Great. << Tone of voice is somewhat happy and somewhat sarcastic. Happy because it means it really isn't recompile that is fixing things, sarcastic because it confirms a bug in LabVIEW in my third-least-favorite area of the C++ code base: XControls.

 

If you can and don't mind taking the time, I'd like to have your code filed as bug report. I'll contact you with a private message.

gksloane
Member

Ah Aristos,

 

You said "Ctrl+shift+run is undocumented private functionality intended for debugging LabVIEW. It should never be needed in the course of normal operations."

 

But... check out the documentation for CTRL-RUN and CTRL-SHIFT-RUN at https://www.ni.com/pdf/manuals/373353d.pdf... Look under "Execution".

 

In all fairness, that WAS published in 2010...

 

But this was published February 2020: https://knowledge.ni.com/KnowledgeArticleDetails?id=kA00Z000000P82uSAC&l=en-US. "How to Force Recompile a VI"

 

GSloane (aka SBUS)

AristosQueue (NI)
NI Employee (retired)

a) Your PDF link takes me to a 404 Not Found page.
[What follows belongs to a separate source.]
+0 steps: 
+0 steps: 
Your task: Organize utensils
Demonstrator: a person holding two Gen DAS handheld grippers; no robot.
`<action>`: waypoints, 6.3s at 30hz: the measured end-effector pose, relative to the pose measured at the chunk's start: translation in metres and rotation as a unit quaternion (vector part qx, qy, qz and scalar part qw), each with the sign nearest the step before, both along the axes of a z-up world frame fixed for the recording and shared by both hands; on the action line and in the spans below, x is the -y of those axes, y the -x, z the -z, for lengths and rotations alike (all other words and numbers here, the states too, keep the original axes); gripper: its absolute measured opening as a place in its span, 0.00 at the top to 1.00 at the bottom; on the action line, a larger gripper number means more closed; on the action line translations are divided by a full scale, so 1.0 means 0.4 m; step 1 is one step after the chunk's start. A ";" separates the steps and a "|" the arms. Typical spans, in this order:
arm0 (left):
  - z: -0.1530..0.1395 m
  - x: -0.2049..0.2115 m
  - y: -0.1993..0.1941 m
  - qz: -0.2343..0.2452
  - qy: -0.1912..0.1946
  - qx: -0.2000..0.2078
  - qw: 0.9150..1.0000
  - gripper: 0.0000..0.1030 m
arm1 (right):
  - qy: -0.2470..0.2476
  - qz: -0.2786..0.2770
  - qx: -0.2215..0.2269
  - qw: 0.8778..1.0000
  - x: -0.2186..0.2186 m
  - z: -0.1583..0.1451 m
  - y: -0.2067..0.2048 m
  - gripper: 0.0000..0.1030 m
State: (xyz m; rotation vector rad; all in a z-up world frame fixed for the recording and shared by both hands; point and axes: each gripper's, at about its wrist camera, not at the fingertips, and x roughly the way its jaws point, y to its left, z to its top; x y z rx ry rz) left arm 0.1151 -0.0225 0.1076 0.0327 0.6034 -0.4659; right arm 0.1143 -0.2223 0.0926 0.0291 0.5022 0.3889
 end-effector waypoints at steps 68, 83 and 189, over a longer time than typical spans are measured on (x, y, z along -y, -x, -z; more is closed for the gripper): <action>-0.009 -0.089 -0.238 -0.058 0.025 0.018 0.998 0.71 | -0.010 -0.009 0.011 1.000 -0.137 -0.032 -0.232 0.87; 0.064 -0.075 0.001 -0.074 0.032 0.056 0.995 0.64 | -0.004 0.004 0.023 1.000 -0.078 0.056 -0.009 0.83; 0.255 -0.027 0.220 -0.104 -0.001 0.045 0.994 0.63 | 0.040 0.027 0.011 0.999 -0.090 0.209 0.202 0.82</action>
b) KBs are specifically for working around bugs.

c) Just because someone at NI mentions something doesn't make it a documented feature... I can't control what random NI person decides to put up any more than I can control what's posted to LAVA. It's not within LabVIEW shipping documentation anywhere so far as I know, and if I ever found it therein, I would immediately excise it (as would anyone else on the LV team).